● **The task**: Where a line in the records below includes "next", pull that line out.

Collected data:
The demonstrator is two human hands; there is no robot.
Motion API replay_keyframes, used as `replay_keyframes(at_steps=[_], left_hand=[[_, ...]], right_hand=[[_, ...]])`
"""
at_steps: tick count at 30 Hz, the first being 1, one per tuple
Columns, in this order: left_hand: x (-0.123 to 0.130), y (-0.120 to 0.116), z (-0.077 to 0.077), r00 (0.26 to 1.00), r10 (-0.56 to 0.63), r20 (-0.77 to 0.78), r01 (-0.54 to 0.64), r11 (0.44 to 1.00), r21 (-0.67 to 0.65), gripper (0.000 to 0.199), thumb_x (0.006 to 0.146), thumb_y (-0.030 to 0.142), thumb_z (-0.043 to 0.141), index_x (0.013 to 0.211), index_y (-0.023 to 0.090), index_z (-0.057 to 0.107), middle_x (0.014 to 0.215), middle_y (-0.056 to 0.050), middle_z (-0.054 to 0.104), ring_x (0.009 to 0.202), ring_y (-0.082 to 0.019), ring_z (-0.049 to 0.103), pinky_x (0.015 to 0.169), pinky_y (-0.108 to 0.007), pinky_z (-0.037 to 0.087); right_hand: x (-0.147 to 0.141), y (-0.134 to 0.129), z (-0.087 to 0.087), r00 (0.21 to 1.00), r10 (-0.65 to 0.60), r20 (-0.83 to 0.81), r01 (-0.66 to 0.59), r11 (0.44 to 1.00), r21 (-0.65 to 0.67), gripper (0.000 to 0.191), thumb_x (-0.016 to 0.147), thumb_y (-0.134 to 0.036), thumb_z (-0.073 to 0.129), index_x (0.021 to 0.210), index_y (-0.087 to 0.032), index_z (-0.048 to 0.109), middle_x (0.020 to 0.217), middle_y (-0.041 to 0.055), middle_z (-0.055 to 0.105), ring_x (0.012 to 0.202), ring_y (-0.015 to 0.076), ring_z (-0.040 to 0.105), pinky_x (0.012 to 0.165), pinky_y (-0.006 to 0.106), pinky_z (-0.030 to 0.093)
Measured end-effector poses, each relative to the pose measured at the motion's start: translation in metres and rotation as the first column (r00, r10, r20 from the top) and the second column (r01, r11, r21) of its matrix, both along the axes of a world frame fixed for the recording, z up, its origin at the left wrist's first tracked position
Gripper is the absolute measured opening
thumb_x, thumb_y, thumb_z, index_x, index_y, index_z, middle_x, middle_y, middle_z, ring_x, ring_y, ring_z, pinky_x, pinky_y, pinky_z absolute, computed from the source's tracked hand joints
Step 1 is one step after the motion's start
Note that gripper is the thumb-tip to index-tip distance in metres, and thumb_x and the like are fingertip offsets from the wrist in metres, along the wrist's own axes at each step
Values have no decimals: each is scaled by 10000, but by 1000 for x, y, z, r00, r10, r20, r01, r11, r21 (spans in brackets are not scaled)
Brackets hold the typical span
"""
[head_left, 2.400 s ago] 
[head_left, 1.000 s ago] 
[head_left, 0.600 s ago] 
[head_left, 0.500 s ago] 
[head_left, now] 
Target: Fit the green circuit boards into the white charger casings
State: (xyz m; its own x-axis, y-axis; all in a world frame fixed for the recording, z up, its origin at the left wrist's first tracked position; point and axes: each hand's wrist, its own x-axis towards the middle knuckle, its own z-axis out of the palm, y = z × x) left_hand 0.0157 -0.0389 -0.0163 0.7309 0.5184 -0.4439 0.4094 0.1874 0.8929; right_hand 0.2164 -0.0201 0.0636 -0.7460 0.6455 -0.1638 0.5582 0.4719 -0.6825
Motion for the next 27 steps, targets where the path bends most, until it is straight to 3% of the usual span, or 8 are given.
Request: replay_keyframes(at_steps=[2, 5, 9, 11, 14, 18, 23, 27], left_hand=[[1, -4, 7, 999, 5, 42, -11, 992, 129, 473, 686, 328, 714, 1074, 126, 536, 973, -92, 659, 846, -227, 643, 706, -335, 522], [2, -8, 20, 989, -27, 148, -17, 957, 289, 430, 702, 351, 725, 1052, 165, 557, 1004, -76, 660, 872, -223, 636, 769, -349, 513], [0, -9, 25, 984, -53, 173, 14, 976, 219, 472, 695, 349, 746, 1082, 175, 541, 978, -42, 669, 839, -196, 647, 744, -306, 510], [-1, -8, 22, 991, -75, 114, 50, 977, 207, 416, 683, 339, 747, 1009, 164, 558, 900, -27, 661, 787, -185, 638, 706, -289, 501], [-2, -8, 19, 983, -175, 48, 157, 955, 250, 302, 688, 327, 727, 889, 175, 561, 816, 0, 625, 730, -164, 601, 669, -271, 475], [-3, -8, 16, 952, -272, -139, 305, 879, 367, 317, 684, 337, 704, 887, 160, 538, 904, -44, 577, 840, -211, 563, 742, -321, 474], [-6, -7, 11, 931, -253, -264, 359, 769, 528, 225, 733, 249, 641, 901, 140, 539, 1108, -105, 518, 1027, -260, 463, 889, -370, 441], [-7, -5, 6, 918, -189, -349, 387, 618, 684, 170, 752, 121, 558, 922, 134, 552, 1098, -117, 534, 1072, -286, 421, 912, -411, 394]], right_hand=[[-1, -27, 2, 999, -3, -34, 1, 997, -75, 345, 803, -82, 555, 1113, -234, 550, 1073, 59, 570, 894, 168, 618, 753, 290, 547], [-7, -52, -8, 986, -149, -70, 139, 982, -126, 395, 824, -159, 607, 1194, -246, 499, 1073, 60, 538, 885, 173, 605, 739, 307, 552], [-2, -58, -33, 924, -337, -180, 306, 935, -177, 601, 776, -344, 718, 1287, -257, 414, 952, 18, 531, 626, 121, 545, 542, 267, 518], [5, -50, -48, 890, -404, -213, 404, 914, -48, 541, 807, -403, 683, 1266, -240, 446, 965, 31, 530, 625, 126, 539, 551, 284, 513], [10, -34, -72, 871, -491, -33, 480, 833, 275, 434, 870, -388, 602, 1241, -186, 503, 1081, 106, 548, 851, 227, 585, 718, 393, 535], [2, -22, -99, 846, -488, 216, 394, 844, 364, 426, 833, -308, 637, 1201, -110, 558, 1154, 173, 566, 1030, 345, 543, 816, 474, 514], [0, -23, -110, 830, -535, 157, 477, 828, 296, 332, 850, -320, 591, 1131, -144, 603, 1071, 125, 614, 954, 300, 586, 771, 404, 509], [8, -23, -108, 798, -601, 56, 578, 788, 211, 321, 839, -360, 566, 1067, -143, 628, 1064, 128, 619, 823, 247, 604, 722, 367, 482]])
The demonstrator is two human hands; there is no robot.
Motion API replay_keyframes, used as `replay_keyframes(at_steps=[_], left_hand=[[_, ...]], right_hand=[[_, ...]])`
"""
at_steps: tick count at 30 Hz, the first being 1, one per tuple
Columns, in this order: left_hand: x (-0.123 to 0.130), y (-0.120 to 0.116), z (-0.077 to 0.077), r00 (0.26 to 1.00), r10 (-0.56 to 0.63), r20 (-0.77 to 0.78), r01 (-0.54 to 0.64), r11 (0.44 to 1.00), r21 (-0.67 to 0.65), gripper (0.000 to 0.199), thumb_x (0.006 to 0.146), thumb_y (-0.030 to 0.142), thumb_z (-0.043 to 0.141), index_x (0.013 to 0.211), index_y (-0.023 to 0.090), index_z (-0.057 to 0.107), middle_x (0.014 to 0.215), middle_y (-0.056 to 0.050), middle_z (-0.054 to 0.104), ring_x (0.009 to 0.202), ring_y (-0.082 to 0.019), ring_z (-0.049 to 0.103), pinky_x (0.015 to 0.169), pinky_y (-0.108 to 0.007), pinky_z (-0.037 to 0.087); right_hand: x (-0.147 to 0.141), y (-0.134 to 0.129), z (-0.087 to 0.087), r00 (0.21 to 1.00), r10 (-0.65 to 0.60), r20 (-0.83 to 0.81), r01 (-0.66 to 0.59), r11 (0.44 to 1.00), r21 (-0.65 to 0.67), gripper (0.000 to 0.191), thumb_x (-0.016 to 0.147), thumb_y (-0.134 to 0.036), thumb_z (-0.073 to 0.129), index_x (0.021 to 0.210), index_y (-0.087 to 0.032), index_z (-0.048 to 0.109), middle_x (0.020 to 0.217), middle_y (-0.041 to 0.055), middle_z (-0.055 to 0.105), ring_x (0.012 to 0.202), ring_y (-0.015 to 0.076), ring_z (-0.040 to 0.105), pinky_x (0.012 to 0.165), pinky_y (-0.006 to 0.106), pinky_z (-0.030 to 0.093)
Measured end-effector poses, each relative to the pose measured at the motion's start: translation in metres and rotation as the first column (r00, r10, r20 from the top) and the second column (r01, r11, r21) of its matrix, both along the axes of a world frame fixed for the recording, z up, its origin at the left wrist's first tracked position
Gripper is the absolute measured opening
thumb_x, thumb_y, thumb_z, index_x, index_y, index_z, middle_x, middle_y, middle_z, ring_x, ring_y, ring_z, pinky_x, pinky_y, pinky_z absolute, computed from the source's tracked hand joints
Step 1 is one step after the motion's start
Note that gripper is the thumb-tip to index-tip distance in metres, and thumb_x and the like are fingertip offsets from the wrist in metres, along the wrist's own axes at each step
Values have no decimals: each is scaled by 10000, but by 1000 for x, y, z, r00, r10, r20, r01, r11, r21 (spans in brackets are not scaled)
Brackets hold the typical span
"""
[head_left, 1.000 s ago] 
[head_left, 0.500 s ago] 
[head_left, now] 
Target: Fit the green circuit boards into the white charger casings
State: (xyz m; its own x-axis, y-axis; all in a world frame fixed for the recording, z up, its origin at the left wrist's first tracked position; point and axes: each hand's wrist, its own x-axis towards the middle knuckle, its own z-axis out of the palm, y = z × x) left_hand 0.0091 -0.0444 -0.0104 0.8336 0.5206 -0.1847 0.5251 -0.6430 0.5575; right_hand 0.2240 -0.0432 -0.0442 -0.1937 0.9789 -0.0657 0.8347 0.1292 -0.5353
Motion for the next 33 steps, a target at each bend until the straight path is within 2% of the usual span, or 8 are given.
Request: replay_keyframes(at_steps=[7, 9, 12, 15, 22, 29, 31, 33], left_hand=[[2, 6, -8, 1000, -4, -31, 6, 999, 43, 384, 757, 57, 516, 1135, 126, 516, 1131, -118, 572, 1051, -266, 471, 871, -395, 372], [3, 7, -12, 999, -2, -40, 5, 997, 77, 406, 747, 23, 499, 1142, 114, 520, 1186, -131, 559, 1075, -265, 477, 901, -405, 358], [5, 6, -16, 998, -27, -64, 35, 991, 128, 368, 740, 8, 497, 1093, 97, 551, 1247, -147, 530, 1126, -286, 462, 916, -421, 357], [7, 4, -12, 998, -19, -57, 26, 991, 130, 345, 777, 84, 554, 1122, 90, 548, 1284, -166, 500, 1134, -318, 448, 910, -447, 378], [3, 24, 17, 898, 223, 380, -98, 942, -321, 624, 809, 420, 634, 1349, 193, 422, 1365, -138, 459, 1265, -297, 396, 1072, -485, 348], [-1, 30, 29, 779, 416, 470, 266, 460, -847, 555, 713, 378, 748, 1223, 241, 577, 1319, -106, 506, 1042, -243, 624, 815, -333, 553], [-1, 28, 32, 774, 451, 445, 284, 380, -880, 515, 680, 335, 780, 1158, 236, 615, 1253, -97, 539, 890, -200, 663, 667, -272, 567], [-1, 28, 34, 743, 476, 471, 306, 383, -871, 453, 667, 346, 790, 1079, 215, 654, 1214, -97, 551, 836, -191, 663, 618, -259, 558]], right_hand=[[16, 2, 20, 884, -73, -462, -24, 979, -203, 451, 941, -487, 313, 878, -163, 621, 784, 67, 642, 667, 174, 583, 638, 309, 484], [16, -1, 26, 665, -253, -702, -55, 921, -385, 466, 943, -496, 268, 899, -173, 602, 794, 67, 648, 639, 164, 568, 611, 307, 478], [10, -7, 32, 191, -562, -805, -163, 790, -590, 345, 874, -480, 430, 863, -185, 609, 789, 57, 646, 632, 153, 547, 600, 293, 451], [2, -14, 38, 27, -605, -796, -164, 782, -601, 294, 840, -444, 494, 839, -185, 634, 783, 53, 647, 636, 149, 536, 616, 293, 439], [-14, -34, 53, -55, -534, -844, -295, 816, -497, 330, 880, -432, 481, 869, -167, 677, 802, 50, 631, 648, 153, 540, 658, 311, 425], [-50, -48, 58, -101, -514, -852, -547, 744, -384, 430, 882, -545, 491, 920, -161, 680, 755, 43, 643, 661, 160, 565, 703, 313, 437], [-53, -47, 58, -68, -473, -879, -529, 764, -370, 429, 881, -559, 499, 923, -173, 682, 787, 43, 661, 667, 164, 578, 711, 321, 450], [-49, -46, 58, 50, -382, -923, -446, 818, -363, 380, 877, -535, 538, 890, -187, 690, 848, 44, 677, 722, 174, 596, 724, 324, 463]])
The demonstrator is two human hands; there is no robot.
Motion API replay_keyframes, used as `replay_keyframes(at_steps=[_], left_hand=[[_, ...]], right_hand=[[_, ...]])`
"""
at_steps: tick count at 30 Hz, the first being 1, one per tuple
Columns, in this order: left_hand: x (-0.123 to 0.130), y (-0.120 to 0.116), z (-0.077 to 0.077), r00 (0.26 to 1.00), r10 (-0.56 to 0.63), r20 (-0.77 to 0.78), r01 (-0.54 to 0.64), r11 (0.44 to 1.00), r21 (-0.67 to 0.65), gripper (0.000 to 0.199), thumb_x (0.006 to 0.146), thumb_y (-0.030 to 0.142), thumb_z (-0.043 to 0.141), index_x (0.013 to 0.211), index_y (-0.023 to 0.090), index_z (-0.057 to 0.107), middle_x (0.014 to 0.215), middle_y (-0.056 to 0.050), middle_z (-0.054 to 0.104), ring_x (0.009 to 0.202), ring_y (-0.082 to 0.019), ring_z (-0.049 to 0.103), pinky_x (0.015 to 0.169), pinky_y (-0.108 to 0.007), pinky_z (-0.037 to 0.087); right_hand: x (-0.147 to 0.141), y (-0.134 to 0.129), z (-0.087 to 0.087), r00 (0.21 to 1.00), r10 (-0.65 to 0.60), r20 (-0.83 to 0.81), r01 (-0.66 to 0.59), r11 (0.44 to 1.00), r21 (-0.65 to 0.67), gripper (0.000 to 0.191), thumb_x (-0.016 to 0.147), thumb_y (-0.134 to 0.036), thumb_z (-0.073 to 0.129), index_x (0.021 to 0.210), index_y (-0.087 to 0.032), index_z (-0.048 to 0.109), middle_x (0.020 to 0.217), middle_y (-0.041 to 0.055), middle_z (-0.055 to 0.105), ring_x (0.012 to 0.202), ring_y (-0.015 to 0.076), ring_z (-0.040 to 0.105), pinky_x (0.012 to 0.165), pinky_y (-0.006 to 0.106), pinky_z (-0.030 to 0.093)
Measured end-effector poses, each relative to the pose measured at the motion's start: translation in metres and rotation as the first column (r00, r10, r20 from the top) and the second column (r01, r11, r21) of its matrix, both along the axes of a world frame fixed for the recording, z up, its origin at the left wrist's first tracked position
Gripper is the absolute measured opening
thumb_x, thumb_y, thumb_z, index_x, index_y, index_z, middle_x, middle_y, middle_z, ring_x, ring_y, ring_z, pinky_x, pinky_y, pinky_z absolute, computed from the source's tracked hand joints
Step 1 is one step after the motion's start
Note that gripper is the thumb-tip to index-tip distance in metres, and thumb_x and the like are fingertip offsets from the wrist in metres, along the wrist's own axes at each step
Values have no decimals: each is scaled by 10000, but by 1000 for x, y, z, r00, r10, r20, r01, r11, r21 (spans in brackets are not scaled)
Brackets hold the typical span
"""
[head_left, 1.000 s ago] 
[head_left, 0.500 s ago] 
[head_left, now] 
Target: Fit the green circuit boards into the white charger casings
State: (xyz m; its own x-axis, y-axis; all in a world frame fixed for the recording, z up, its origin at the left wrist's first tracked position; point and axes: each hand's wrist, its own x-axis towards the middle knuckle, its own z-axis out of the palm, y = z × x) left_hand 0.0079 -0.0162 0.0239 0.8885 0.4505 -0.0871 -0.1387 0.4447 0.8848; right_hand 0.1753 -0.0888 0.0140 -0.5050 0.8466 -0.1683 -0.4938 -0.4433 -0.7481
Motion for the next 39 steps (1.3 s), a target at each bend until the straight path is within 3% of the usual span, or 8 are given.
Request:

● **Reply**:
Motion for the next 27 steps, targets where the path bends most, until it is straight to 3% of the usual span, or 8 are given.
Motion for the next 33 steps, a target at each bend until the straight path is within 2% of the usual span, or 8 are given.
Motion for the next 39 steps (1.3 s), a target at each bend until the straight path is within 3% of the usual span, or 8 are given.

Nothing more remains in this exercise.